_Exercise prompt_. Print the entries exactly; skip the pictures.

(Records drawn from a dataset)
#####

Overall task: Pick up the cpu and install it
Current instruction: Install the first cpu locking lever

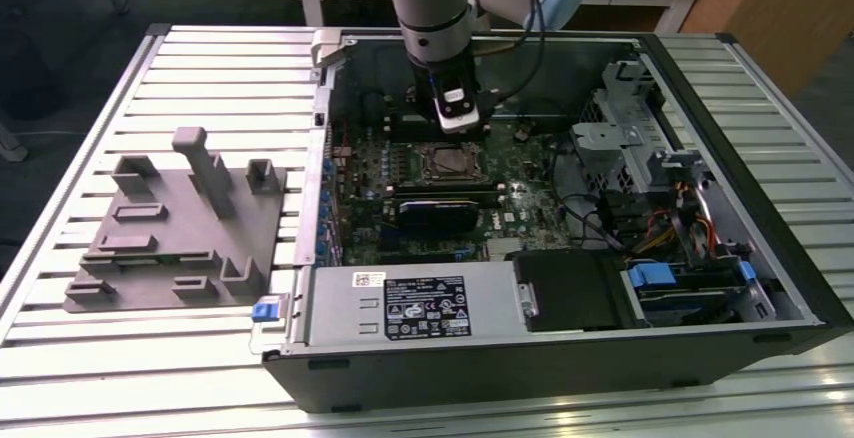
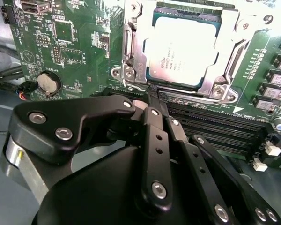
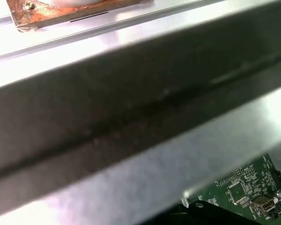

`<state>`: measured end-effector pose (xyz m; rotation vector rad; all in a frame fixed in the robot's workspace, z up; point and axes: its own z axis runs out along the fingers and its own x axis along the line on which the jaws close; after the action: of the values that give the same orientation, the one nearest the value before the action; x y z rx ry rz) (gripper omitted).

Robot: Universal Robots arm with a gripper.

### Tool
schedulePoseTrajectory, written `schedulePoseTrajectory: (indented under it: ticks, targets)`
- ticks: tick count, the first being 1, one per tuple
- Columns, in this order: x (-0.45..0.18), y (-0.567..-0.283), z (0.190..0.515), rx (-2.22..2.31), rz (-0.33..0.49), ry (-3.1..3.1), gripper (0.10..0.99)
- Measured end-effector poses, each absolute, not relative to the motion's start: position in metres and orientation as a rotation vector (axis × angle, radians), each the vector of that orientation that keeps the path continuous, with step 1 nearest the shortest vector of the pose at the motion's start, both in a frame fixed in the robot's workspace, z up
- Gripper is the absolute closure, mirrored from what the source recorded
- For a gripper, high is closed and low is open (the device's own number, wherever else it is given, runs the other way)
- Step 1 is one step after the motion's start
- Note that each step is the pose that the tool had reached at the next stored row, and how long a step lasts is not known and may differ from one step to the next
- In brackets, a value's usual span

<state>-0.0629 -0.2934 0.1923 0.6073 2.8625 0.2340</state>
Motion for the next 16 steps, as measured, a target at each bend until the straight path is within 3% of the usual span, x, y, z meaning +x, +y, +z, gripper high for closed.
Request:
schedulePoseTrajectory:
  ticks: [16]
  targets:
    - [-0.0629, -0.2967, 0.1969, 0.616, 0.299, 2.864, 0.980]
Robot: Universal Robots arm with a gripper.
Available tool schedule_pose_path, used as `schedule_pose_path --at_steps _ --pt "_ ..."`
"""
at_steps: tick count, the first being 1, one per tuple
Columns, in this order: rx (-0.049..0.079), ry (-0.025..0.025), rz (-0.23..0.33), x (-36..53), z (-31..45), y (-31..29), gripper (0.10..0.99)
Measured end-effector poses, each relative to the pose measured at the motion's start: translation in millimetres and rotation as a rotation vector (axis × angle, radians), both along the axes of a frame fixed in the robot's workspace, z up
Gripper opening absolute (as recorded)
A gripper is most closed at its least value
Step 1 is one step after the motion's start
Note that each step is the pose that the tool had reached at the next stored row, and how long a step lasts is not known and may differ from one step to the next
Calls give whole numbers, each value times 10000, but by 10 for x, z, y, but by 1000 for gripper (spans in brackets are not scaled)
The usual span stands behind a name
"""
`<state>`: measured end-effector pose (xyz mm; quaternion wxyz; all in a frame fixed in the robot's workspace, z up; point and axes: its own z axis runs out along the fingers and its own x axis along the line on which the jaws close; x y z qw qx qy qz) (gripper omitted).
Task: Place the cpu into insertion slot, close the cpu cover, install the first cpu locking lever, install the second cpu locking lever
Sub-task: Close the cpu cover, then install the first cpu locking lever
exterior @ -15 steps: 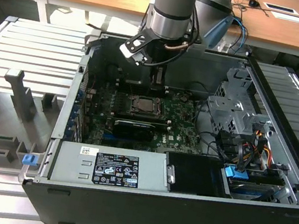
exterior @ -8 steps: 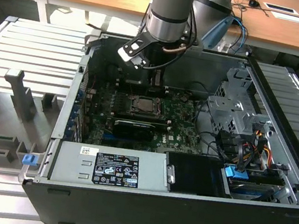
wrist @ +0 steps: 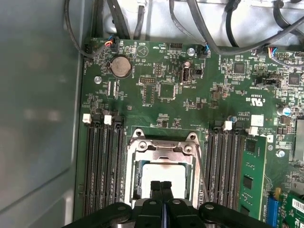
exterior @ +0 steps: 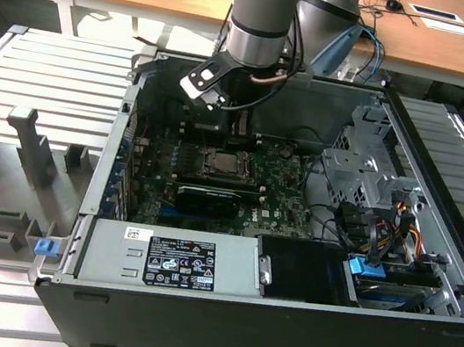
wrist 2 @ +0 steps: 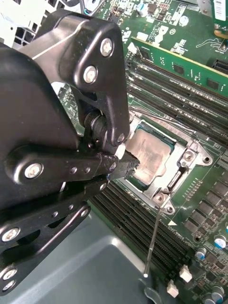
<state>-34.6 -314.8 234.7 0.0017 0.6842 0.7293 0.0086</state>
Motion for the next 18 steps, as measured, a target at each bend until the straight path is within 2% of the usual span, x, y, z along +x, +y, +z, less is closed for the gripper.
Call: schedule_pose_path --at_steps 13,15,18 --pt "12 1 1 -22 8 -2 106" --pt "13 0 1 -22 44 -2 106" --pt "12 1 1 -22 138 -2 106"
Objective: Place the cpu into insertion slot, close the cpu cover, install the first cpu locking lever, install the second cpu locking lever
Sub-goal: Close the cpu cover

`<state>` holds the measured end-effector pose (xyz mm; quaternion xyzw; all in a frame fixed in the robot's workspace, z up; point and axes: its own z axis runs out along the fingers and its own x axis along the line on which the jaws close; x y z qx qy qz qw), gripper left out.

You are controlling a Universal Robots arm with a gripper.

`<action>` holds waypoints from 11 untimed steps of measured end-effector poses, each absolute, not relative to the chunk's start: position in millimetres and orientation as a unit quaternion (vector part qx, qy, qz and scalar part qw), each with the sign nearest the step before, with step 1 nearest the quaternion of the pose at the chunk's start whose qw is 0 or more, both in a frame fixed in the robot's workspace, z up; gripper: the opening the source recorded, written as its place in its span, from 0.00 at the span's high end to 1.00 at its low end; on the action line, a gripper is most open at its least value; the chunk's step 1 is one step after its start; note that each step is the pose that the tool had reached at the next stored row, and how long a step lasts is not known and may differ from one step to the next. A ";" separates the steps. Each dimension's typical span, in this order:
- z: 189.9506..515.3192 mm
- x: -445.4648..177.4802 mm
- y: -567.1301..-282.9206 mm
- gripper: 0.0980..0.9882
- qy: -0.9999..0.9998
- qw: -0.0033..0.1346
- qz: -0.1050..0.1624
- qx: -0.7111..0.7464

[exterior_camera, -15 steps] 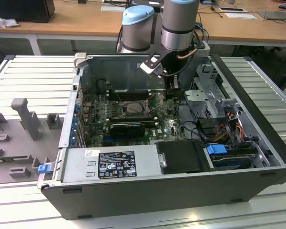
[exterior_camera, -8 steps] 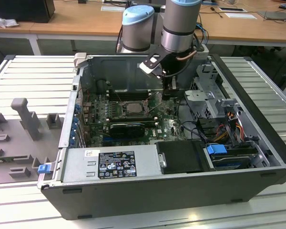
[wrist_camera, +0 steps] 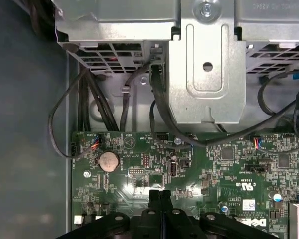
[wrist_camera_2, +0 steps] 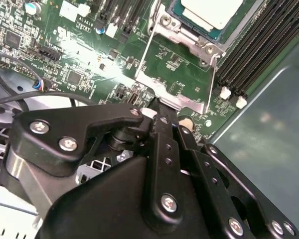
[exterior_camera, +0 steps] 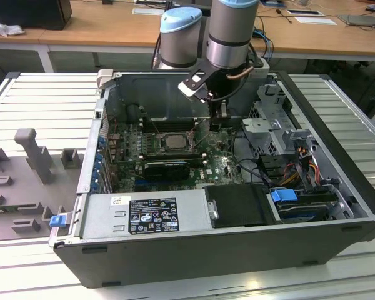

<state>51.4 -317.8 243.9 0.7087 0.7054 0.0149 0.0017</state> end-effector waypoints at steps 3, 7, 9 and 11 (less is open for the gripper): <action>243.9 48.9 -317.9 0.99 0.705 0.002 0.015 0.709; 243.9 46.4 -317.9 0.99 0.705 0.002 0.015 0.709; 243.9 44.5 -317.8 0.99 0.705 0.002 0.015 0.709; 243.9 43.3 -317.9 0.99 0.705 0.002 0.015 0.709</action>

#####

_Answer to this task_.
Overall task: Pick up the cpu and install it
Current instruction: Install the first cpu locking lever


`<state>`: measured end-effector pose (xyz m; rotation vector rad; all in a frame fixed in the robot's workspace, z up; point and axes: its own z axis runs out along the fingers and its own x axis along the line on which the jaws close; after the action: of the values that give the same orientation, the one nearest the value before the action; x y z rx ry rz) (gripper omitted).

Robot: Universal Robots arm with a gripper.

### Tool
schedulePoseTrajectory, written `schedulePoseTrajectory: (indented under it: ticks, targets)`
- ticks: tick count, the first being 1, one per tuple
- Columns, in this order: x (-0.45..0.18), y (-0.567..-0.283), z (0.190..0.515), rx (-2.22..2.31), rz (-0.33..0.49), ry (-3.1..3.1), gripper (0.10..0.99)
- Measured end-effector poses, each absolute, not relative to the motion's start: position in metres and orientation as a rotation vector (axis × angle, radians), each the vector of that orientation that keeps the path continuous, with step 1 nearest the shortest vector of the pose at the motion's start, both in a frame fixed in the robot's workspace, z up
- Gripper is the absolute closure, mirrored from what the source recorded
- For a gripper, high is closed and low is open (the device's own number, wherever else it is given, runs the other way)
- Step 1 is one step after the motion's start
- Note that each step is the pose that the tool had reached at the next stored row, and how long a step lasts is not known and may differ from one step to the next
- In brackets, a value's usual span

<state>-0.0629 -0.2934 0.1923 0.6073 2.8625 0.2340</state>
Motion for the next 16 steps, as measured, a target at each bend until the straight path is within 3% of the usual span, x, y, z meaning +x, +y, +z, gripper high for closed.
Request:
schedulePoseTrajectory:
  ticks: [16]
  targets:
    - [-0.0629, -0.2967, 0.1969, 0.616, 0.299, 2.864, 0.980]
Robot: Universal Robots arm with a gripper.
Available tool schedule_pose_path, used as `schedule_pose_path --at_steps _ --pt "_ ..."`
"""
at_steps: tick count, the first being 1, one per tuple
Columns, in this order: rx (-0.049..0.079), ry (-0.025..0.025), rz (-0.23..0.33), x (-36..53), z (-31..45), y (-31..29), gripper (0.10..0.99)
Measured end-effector poses, each relative to the pose measured at the motion's start: translation in millimetres and rotation as a rotation vector (axis × angle, radians), both along the axes of a frame fixed in the robot's workspace, z up
Gripper opening absolute (as recorded)
A gripper is most closed at its least value
Step 1 is one step after the motion's start
Note that each step is the pose that the tool had reached at the next stored row, and how long a step lasts is not known and may differ from one step to the next
Calls give whole numbers, each value times 10000, but by 10 for x, z, y, but by 1000 for gripper (spans in brackets are not scaled)
The usual span stands behind a name
"""
`<state>`: measured end-effector pose (xyz mm; quaternion wxyz; all in a frame fixed in the robot's workspace, z up; point and axes: its own z axis runs out along the fingers and its own x axis along the line on which the jaws close; x y z qw qx qy qz) (gripper omitted).
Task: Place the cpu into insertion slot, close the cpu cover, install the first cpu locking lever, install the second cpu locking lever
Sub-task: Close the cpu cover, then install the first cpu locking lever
exterior @ -15 steps: 
exterior @ -8 steps: 
wrist @ +0 steps: 
exterior @ +0 steps: 
wrist 2 @ +0 steps: 
<state>-34.6 -314.8 234.7 0.0017 0.6842 0.7293 0.0086</state>
Motion for the next 18 steps, as measured, a target at each bend until the straight path is within 2% of the usual span, x, y, z along +x, +y, +z, less is closed for the gripper.
Call: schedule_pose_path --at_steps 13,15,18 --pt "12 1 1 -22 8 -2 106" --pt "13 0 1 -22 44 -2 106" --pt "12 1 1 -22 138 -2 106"
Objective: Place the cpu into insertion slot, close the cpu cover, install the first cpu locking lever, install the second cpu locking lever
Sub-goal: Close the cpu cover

`<state>` holds the measured end-effector pose (xyz mm; quaternion xyzw; all in a frame fixed in the robot's workspace, z up; point and axes: its own z axis runs out along the fingers and its own x axis along the line on which the jaws close; x y z qx qy qz qw), gripper left out.

You are controlling a Universal Robots arm with a gripper.

`<action>` holds waypoints from 11 untimed steps of measured end-effector poses, each absolute, not relative to the chunk's start: position in millimetres and orientation as a unit quaternion (vector part qx, qy, qz and scalar part qw), each with the sign nearest the step before, with step 1 nearest the quaternion of the pose at the chunk's start whose qw is 0 or more, both in a frame fixed in the robot's workspace, z up; gripper: the opening the source recorded, written as its place in its span, from 0.00 at the span's high end to 1.00 at its low end; on the action line, a gripper is most open at its least value; the chunk's step 1 is one step after its start; note that each step is the pose that the tool had reached at the next stored row, and how long a step lasts is not known and may differ from one step to the next. A ";" separates the steps. Each dimension's typical span, in this order:
- z: 189.9506..515.3192 mm
- x: -445.4648..177.4802 mm
- y: -567.1301..-282.9206 mm
- gripper: 0.0980..0.9882
- qy: -0.9999..0.9998
- qw: -0.0033..0.1346
- qz: -0.1050..0.1624
- qx: -0.7111..0.7464

[exterior_camera, -15 steps] 
[exterior_camera, -8 steps] 
[wrist_camera, +0 steps] 
[wrist_camera_2, +0 steps] 
[exterior_camera, +0 steps] 

<state>51.4 -317.8 243.9 0.7087 0.7054 0.0149 0.0017</state> end-effector waypoints at steps 3, 7, 9 and 11 (less is open for the gripper): <action>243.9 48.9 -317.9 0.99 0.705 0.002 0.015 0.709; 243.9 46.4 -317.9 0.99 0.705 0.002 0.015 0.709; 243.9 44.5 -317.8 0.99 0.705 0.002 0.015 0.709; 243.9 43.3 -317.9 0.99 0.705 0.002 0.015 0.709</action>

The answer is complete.